**Work to complete:** Keep the images out and copy every entry below exactly.

BEGIN Record extracts

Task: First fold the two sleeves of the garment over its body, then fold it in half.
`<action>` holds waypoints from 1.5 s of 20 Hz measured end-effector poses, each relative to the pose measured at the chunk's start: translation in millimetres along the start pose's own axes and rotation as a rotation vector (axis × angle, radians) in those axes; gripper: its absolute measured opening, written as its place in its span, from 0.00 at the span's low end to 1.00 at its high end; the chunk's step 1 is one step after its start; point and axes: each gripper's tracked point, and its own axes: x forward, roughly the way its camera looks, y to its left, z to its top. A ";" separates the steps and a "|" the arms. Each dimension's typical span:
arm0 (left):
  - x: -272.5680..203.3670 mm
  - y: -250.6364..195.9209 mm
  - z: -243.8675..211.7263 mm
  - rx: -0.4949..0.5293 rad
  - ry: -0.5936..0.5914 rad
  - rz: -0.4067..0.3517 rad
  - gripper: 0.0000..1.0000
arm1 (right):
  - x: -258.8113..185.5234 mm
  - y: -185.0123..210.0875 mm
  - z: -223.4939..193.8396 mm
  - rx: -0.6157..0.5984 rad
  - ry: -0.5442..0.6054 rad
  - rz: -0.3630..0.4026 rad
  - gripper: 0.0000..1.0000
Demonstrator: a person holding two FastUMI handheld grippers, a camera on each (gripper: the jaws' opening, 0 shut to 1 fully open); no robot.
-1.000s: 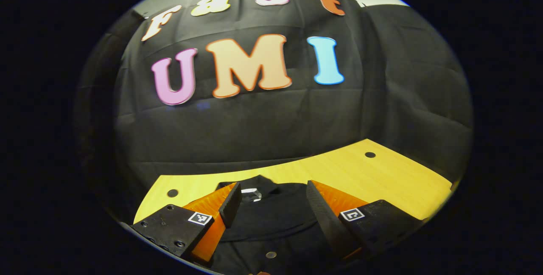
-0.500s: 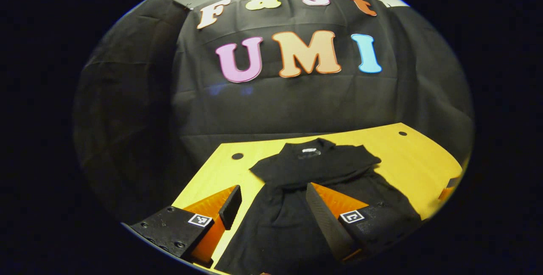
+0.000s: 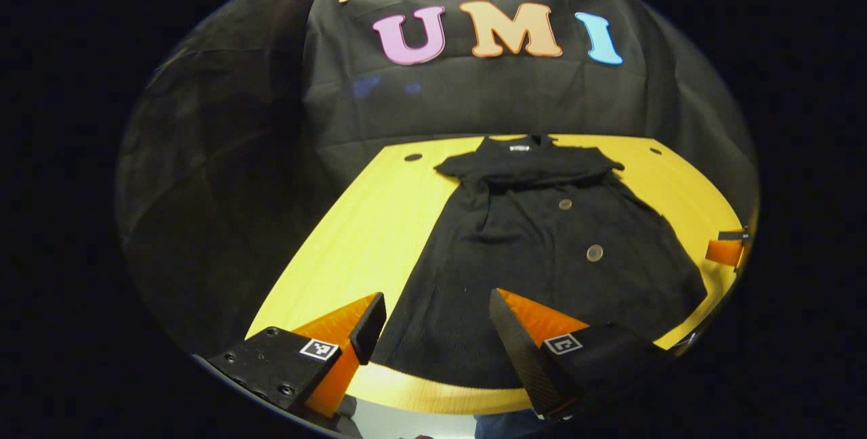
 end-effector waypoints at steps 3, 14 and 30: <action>-0.1 0.2 -26.4 -0.026 0.082 -0.011 0.95 | 4.2 -4.8 -25.4 -0.009 0.065 -0.022 0.98; 4.8 -13.5 -80.9 -0.048 0.228 -0.037 0.96 | 15.8 -18.2 -70.6 -0.120 0.207 -0.085 0.98; 8.1 -36.9 -78.5 -0.070 0.186 -0.151 0.51 | 19.6 4.4 -79.3 -0.204 0.211 0.009 0.44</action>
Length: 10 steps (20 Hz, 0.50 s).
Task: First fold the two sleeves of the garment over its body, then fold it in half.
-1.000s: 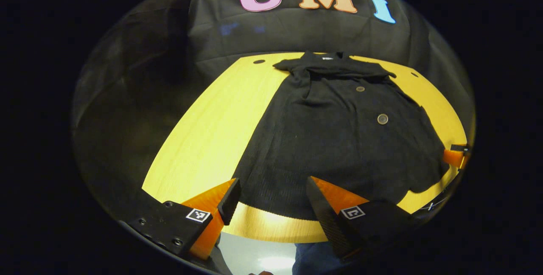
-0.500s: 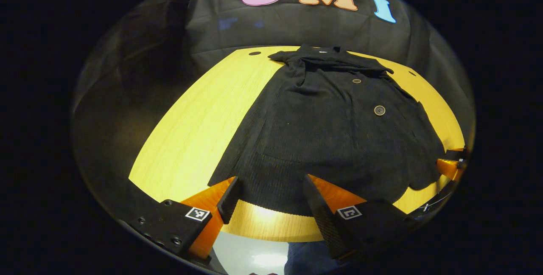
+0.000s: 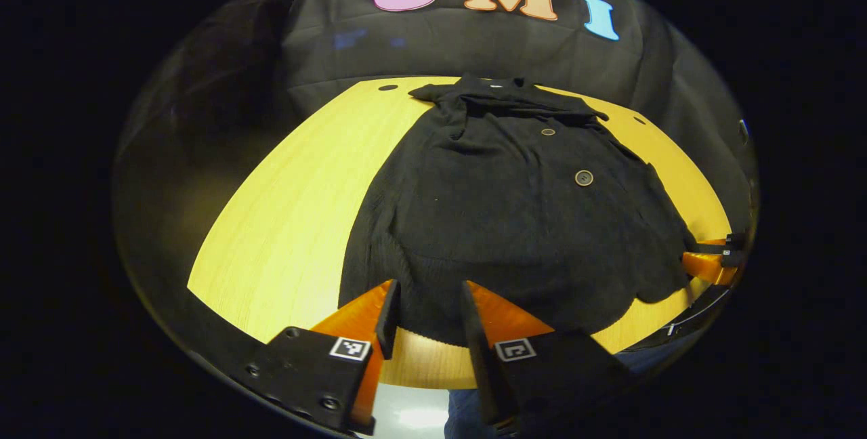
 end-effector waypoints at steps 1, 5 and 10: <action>0.2 -1.8 -0.4 0.002 0.001 -0.008 0.50 | -1.3 1.3 0.0 -0.003 0.001 0.014 0.42; 1.3 -6.9 1.8 -0.010 0.000 -0.021 0.13 | 1.3 7.3 -1.6 0.049 0.010 0.042 0.19; 2.1 -8.6 1.4 0.011 0.007 -0.016 0.00 | 0.5 7.3 -1.2 -0.003 0.015 0.029 0.09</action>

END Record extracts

**Completed exercise:**
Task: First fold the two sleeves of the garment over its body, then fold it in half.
`<action>` holds waypoints from 1.5 s of 20 Hz measured end-effector poses, each relative to the pose measured at the chunk's start: translation in millimetres along the start pose's own axes and rotation as a rotation vector (axis × angle, radians) in those axes; gripper: its absolute measured opening, written as its place in its span, from 0.00 at the span's low end to 1.00 at its high end; the chunk's step 1 is one step after its start; point and axes: each gripper's tracked point, and its own axes: x forward, roughly the way its camera looks, y to its left, z to its top. A ";" separates the steps and a "|" the arms. Each dimension's typical span:
arm0 (left):
  - x: -272.5680..203.3670 mm
  - y: -250.6364..195.9209 mm
  - z: -243.8675..211.7263 mm
  - rx: -0.4949..0.5293 rad
  - ry: -0.5936..0.5914 rad
  - rz: -0.4067..0.3517 rad
  - gripper: 0.0000..1.0000
arm1 (right):
  - x: -258.8113..185.5234 mm
  - y: -185.0123..210.0875 mm
  - z: -223.4939..193.8396 mm
  - rx: -0.6157..0.5984 rad
  - ry: -0.5442..0.6054 rad
  - rz: -0.3630..0.4026 rad
  - gripper: 0.0000..1.0000
Demonstrator: a person holding two FastUMI handheld grippers, a camera on each (gripper: the jaws' opening, 0 shut to 1 fully open); no robot.
-1.000s: 
-0.500s: 
+0.000s: 
 end-effector waypoints at steps 3, 14 and 30: <action>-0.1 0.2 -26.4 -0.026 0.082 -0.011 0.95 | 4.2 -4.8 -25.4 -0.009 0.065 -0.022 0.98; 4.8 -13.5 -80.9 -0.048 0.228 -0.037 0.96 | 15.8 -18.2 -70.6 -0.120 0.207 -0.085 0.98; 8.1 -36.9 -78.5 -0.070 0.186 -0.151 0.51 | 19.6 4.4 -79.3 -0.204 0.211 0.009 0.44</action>
Length: 10 steps (20 Hz, 0.50 s).
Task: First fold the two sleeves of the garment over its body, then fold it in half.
-1.000s: 
-0.500s: 
+0.000s: 
 end-effector waypoints at steps 1, 5 and 10: <action>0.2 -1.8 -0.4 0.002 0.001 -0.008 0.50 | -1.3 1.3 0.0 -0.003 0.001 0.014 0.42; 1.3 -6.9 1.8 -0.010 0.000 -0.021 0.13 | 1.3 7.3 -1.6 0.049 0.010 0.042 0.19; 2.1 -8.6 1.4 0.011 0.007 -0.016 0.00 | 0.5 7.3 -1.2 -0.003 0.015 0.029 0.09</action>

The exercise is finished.